Getting through the last mile of generative AI agent development
There’s been a huge explosion in large language models (LLMs) over the past two years. It can be hard to keep up – much less figure out where the real value is happening. The performance of these LLMs is impressive, but how do they deliver consistent and reliable business results?
OpenAI demonstrated that very, very large models, trained on very large amounts of data, can be surprisingly useful. Since then, there’s been a lot of innovation in the commercial and open-source spaces; it seems like every other day there’s a new model that beats others on public benchmarks.
These days, most of the innovation in LLMs isn’t even really coming from the language part. It’s coming in three different places:
- Tool use: That’s the ability of the LLM to basically call functions. There’s a good argument to be made that tool use defines intelligence in humans and animals, so it’s pretty important.
- Task-specific innovations: This refers to innovations that deliver considerable improvements in some kind of very narrow domain, such as answering binary questions or summarizing research data.
- Multimodality: This is the ability of models to incorporate images, audio, and other kinds of non-text data as inputs.
New capabilities – and challenges
Two really exciting things emerge out of these innovations. First, it’s much easier to create prototypes of new solutions – instead of needing to collect data to make a Machine Learning (ML) model, you can just write a specification, or in other words, a prompt. Many solution providers are jumping on that quick prototyping process to roll out new features, which simply “wrap” a LLM and a prompt. Because the process is so fast and inexpensive, these so-called “feature factories” can create a bunch of new features and then see what sticks.
Second, making LLMs useful in real time relies on the LLM not using its “intrinsic knowledge” – that is, what it learned during training. It is more valuable instead to feed it contextually relevant data, and then have it produce a response based on that data. This is commonly called retrieval augmented generation, or RAG. So as a result, there are many companies making it easier to put your data inside the LLM – connecting it to search engines, databases, and more.
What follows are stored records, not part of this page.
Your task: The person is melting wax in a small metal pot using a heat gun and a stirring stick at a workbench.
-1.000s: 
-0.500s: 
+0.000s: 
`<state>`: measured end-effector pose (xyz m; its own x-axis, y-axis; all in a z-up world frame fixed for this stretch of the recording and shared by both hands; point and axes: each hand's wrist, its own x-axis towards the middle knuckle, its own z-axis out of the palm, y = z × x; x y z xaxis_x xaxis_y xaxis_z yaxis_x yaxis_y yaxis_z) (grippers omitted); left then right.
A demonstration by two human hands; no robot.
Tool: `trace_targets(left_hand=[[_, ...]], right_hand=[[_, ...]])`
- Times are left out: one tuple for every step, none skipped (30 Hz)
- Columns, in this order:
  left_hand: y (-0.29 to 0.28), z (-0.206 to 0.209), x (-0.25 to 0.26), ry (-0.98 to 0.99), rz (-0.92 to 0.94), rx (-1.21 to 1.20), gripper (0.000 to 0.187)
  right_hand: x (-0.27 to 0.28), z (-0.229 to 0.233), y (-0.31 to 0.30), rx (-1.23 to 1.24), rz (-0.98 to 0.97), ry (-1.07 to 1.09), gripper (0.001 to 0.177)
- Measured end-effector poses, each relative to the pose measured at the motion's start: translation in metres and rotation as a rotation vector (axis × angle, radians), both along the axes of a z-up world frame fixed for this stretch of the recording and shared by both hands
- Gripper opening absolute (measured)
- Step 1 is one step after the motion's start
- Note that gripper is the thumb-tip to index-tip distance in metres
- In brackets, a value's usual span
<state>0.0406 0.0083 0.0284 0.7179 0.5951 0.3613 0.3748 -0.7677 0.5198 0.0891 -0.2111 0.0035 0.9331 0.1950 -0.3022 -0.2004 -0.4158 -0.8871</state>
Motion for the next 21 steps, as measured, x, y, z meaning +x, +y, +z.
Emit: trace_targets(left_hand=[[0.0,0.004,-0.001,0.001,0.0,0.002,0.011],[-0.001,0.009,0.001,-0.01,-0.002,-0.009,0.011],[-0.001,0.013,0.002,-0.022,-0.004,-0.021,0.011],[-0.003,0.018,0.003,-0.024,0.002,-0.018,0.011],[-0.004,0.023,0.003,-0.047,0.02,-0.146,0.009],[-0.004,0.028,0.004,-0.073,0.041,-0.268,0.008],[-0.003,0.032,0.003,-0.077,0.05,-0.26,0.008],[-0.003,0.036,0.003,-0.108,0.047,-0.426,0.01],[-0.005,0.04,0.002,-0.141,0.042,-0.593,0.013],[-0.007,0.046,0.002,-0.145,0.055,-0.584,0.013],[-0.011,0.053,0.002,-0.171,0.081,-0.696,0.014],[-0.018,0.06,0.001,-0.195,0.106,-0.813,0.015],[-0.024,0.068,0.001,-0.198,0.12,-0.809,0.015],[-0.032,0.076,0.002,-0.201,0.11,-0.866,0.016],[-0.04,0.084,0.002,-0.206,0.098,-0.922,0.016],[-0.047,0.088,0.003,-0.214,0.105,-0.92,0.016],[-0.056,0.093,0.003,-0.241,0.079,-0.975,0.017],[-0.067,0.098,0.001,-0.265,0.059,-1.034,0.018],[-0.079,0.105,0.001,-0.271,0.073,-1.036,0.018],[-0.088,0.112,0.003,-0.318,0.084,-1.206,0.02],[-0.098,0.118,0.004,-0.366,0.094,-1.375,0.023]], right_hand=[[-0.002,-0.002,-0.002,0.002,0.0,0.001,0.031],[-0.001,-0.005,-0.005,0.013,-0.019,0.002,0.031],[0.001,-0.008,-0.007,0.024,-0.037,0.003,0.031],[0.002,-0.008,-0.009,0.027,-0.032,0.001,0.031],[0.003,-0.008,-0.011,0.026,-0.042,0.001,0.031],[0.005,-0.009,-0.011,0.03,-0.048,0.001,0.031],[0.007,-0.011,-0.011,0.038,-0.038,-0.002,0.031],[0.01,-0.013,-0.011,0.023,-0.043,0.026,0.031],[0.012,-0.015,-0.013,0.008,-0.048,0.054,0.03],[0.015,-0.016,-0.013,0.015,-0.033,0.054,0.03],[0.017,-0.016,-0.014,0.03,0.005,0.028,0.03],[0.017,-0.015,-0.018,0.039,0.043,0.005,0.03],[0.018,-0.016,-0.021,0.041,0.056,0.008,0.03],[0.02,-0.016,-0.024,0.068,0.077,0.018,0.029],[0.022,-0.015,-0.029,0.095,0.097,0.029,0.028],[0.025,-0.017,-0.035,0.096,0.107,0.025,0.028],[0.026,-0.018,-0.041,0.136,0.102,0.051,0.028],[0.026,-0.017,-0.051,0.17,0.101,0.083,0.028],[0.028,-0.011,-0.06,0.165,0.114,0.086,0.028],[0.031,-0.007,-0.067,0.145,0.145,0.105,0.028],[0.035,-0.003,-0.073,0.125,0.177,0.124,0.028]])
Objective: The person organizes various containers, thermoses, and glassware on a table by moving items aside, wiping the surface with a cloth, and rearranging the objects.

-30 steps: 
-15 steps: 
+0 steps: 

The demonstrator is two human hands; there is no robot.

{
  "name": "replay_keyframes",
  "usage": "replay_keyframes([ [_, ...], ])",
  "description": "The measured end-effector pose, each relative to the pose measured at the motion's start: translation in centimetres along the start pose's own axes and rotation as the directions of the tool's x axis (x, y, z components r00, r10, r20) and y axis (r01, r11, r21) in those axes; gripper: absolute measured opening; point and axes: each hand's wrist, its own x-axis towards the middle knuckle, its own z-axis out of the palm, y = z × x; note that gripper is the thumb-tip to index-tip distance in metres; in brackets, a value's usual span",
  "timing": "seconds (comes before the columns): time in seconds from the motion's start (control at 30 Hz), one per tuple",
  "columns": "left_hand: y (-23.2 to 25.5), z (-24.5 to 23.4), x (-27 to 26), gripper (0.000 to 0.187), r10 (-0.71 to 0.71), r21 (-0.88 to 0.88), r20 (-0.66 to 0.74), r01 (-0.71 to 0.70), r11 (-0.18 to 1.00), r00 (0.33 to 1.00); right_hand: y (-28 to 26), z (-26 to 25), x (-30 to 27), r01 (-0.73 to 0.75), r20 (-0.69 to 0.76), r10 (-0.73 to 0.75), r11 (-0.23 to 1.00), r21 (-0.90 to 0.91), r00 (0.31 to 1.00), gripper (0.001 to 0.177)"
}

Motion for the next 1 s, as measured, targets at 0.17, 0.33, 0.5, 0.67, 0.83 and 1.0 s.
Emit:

The thing about these rapidly developed capabilities is that they always place the burden of making the technology work on you and your organization. You need to evaluate if the LLM-based feature works for your business. You need to determine if the RAG-type solution solves a problem you have. And you need to figure out how to drive adoption. How do you then evaluate the performance of those things? And how many edge cases do you have to test to make sure it is dependable?
This “last mile” in the AI solution development and deployment process costs time and resources. It also requires specific expertise to get it right.
Getting over the finish line with a generative AI agent
High-quality LLMs are widely available. Their performance is dramatically improved by RAG. And it’s easier than ever to spin up new prototypes. That still doesn’t make it easy to develop a customer-facing generative AI solution that delivers reliable value. Enabling all of this new technology - namely, LLMs capable of using contextually relevant tools at their disposal - requires expertise to make sure that it works, and that it doesn’t cause more problems than it solves.
It takes a deep understanding of the performance of each system, how customers interact with the system, and how to reliably configure and customize the solution for your business. This expertise is where the real value comes from.
Plenty of solution providers can stand up an AI agent that uses the best LLMs enhanced with RAG to answer customers’ questions. But not all of them cover that last mile to make everything work for contact center purposes, and to work well, such that you can confidently deploy it to your customers, without worrying about your AI agent mishandling queries and causing customer frustration.
Generative AI services provided by the major public cloud providers can offer foundational capabilities. And feature factories churn out a lot of products. But neither one gets you across the finish line with a generative AI agent you can trust. Developing solutions that add value requires investing in input safety, output safety, appropriate language, task adherence, solution effectiveness, continued monitoring and refining, and more. And it takes significant technical sophistication to optimize the system to work for real consumers.
That should narrow your list of viable vendors for generative AI agents to those that don’t abandon you in the last mile.